Search the material for the word "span" and copy every line in which it occurs.
--- Material provided Enclosed Below ---
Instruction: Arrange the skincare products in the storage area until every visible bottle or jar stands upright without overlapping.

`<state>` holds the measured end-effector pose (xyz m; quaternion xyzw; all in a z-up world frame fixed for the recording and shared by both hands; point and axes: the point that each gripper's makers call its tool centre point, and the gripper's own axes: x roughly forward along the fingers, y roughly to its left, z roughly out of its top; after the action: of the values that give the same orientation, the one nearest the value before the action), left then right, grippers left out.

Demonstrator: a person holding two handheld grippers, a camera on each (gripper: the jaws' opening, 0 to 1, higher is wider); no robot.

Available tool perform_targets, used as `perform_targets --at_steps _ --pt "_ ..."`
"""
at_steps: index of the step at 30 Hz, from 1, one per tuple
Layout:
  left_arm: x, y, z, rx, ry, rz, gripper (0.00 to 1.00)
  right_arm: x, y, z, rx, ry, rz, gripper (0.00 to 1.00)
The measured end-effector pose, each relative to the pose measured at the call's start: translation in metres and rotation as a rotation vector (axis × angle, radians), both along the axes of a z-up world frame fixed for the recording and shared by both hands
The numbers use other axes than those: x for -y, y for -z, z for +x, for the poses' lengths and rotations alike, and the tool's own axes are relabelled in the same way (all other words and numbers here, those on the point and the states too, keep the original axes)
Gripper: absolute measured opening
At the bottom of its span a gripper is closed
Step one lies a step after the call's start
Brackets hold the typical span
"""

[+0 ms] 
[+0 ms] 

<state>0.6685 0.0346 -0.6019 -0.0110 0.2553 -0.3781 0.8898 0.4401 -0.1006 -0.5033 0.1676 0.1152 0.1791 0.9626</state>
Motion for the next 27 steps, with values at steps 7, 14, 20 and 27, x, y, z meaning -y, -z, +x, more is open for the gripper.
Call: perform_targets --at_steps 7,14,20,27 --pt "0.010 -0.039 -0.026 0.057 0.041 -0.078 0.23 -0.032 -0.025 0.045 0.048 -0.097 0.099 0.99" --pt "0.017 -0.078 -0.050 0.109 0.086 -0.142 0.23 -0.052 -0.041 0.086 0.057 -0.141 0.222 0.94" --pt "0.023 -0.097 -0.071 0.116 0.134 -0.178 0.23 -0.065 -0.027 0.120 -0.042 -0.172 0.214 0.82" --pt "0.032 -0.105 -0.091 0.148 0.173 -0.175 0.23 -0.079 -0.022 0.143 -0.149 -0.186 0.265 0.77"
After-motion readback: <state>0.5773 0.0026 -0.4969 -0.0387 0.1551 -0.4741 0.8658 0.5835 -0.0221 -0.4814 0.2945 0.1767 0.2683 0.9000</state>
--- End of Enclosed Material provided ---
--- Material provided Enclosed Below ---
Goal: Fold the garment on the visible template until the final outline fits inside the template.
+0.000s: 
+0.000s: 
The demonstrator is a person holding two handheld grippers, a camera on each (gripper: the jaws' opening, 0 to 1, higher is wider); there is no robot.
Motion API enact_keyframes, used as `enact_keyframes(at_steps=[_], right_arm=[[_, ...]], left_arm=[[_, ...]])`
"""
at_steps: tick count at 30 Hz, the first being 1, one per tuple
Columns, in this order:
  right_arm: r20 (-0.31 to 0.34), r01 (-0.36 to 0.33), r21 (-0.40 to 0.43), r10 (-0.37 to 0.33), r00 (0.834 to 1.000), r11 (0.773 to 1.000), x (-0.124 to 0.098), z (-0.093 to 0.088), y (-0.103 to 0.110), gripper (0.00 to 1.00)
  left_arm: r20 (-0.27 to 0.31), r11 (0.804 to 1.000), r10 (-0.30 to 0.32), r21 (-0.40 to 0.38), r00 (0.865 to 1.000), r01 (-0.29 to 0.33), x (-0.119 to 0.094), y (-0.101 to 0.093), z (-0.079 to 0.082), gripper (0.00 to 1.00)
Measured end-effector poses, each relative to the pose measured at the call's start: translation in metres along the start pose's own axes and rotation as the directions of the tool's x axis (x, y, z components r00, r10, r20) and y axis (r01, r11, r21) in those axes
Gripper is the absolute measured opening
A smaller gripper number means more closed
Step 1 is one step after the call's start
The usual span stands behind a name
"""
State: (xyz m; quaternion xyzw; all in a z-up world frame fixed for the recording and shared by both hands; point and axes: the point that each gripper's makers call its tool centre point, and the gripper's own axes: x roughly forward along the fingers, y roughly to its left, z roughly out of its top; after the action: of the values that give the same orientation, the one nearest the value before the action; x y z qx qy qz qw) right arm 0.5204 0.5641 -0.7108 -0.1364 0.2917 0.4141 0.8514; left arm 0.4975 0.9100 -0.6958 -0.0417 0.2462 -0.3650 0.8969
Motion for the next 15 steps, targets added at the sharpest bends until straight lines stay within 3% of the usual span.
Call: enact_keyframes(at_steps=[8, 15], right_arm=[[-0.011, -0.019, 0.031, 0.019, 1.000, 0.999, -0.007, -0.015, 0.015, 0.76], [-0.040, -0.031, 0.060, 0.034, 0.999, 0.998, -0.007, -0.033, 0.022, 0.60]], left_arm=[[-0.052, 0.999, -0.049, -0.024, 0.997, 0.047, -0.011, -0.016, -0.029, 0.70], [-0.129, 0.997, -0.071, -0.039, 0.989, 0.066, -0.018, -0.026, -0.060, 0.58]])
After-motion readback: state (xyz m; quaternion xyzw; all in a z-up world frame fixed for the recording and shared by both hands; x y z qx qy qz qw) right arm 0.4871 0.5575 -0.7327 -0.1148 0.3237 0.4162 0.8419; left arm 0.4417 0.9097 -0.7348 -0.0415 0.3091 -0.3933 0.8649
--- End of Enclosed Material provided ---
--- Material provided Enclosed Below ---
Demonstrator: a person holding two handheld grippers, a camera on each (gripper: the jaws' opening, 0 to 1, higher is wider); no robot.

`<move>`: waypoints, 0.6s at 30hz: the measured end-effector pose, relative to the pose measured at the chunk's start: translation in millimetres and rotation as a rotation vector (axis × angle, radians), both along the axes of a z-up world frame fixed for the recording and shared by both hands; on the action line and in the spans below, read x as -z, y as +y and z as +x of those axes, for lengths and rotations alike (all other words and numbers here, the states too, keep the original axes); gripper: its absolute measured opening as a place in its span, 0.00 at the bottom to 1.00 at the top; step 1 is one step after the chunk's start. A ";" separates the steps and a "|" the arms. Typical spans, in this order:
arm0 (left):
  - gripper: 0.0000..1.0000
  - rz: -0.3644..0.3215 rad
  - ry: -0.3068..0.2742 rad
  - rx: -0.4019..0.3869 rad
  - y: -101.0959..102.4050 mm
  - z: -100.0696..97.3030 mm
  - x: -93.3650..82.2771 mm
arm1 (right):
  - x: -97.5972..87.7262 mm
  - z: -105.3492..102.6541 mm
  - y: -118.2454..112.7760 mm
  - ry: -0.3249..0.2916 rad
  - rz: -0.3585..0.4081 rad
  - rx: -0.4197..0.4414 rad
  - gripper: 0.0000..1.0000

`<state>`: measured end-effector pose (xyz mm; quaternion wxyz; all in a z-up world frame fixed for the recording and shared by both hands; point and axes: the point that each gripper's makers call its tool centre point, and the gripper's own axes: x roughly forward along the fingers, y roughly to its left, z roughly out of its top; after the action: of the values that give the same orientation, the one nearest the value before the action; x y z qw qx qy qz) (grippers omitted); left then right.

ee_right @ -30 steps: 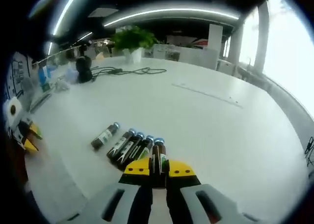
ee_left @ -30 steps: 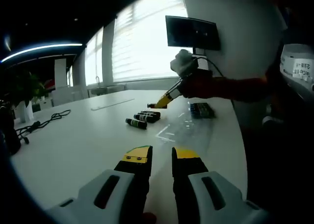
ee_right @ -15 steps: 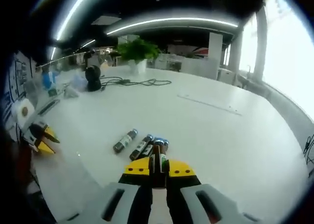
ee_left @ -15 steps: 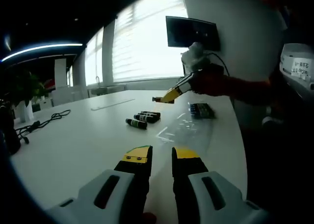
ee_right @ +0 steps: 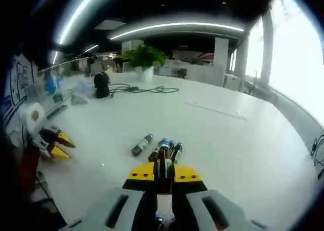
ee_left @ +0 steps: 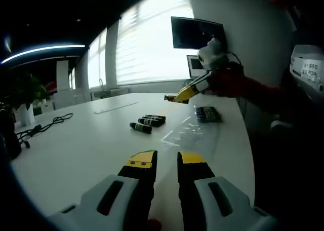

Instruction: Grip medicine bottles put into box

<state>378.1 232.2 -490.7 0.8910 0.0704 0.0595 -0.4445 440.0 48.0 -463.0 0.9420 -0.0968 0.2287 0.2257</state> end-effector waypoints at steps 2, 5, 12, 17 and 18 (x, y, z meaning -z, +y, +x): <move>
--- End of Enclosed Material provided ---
[Output below]
At the bottom of its span a gripper is closed
Brackets hold the typical span
The usual span stands behind a name
Motion for the next 15 steps, targets added at the sharpest bends until straight lines stay within 3% of the usual span.
`<move>`: waypoints, 0.6s at 30hz: the measured end-effector pose, relative to the pose measured at the chunk's start: translation in millimetres and rotation as a rotation vector (axis × angle, radians), both along the axes of a z-up world frame fixed for the recording and shared by both hands; on the action line and in the spans below, read x as -z, y as +y and z as +x of those axes, for lengths and rotations alike (all other words and numbers here, the states too, keep the original axes); gripper: its absolute measured opening as a place in its span, 0.00 at the bottom to 1.00 at the top; step 1 is one step after the chunk's start. A ";" separates the steps and a "|" the arms. Typical spans, in this order:

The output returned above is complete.